> Task goal
Print the listing below in full. Alter nothing.

> Information provided

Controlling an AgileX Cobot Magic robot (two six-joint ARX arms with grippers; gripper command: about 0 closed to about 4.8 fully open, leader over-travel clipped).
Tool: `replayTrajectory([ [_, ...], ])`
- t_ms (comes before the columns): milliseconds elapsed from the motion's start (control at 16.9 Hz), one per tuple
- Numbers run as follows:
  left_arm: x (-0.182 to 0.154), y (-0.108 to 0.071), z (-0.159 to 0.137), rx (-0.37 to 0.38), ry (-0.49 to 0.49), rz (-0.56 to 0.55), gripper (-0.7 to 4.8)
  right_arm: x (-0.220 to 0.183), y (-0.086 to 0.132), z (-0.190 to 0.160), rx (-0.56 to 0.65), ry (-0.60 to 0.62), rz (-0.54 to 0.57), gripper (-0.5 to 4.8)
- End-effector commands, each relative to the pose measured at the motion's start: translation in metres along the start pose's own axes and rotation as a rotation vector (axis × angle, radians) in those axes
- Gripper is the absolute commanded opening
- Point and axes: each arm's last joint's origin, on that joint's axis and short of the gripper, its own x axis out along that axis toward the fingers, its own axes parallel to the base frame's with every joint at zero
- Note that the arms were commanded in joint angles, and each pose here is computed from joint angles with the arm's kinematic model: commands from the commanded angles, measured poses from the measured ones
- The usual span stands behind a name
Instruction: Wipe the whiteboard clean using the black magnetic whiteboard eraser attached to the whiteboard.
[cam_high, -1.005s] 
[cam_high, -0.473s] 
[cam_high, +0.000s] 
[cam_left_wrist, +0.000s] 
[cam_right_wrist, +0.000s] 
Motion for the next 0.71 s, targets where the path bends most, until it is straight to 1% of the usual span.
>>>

> Answer to the exercise
Controlling an AgileX Cobot Magic robot (two six-joint ARX arms with grippers; gripper command: about 0 closed to about 4.8 fully open, leader over-travel clipped).
Tool: `replayTrajectory([ [_, ...], ])`
- t_ms (comes before the columns): milliseconds elapsed from the motion's start (control at 16.9 Hz), one per tuple
- Numbers run as follows:
  left_arm: x (-0.182 to 0.154), y (-0.108 to 0.071), z (-0.159 to 0.137), rx (-0.37 to 0.38), ry (-0.49 to 0.49), rz (-0.56 to 0.55), gripper (-0.7 to 4.8)
  right_arm: x (-0.220 to 0.183), y (-0.086 to 0.132), z (-0.190 to 0.160), rx (-0.56 to 0.65), ry (-0.60 to 0.62), rz (-0.54 to 0.57), gripper (-0.5 to 4.8)
- End-effector commands, each relative to the pose measured at the motion's start: translation in metres along the start pose's own axes and rotation as a rotation vector (axis × angle, radians) in those axes
- Gripper is the absolute commanded opening
- Point and axes: each arm's last joint's origin, on that joint's axis and short of the gripper, its own x axis out along that axis toward the fingers, its own axes parallel to the base frame's with every joint at zero
- Note that the arms were commanded in joint angles, and each pose here is computed from joint angles with the arm's kinematic model: commands from the commanded angles, measured poses from the measured ones
- The usual span stands behind a name
Instruction: Wipe the whiteboard clean using the black magnetic whiteboard eraser attached to the whiteboard.
[cam_high, -1.005s] 
[cam_high, -0.473s] 
[cam_high, +0.000s] 
[cam_left_wrist, +0.000s] 
[cam_right_wrist, +0.000s] 
Motion for the next 0.71 s, targets where the path bends most, until it is straight to 1% of the usual span.
>>>

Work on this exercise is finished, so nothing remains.